At last they stopped. Paul got out, helped her down and paid the driver. She found herself staring at a narrow doorway in a tall narrow house. Paul knocked and a few seconds later the door was opened by a woman in a blue apron with bare arms as muscular as a man’s and a cloud of fine dark hair lightly streaked with grey. This was Madame Drouet. She greeted Paul with obvious delight, Elinor with considerably more reserve, then led the way upstairs, her broad backside swaying massively from side to side under a dark blue skirt. A caryatid’s backside, Elinor thought — not that you ever saw such a thing — built to hold up the world.
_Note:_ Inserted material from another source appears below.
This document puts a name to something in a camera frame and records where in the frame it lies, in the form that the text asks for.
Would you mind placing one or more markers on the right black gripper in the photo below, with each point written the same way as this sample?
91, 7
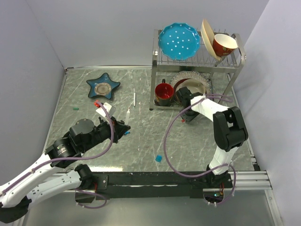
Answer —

Her room — their room? — was right at the top of the house. The doors to the other rooms stood open and seemed to be storerooms, as far as she could tell. She glimpsed a mattress propped against the wall, and a dolls’ house with two green bay trees painted on either side of the front door. Madame Drouet stopped, turned the stable latch and opened the door on to a white-painted room that was full of light. Elinor went straight to the window. Far below was a narrow back garden, but she was looking out over angled roofs and attic windows. Turning back into the room, she saw a big bed — a bed that seemed to be getting bigger by the minute — a chair with a rush seat, a marble-topped table with a blue-and-white bowl and jug, and a wardrobe with a tarnished mirror set into the door.
‘It’s lovely’ she said, in English.
Paul translated, but it wasn’t necessary. Madame Drouet’s face had already cracked into a smile. ‘I hope you will be very happy here.’
As she spoke a shaft of sunlight reached the brass knobs on the bed, and they winked, knowingly, at Elinor. She had a vague, but vivid, sense that the room was more than a room, that it contained her future. Madame Drouet was still smiling. She likes it that we’re not married, Elinor thought. She likes the idea of illicit sex on the top floor of her house, or perhaps she likes the idea of Paul having illicit sex in her house. Madame Drouet closed the door, still smiling, and, like the Cheshire Cat, seemed to leave her smile hanging in the air after the rest of her had gone.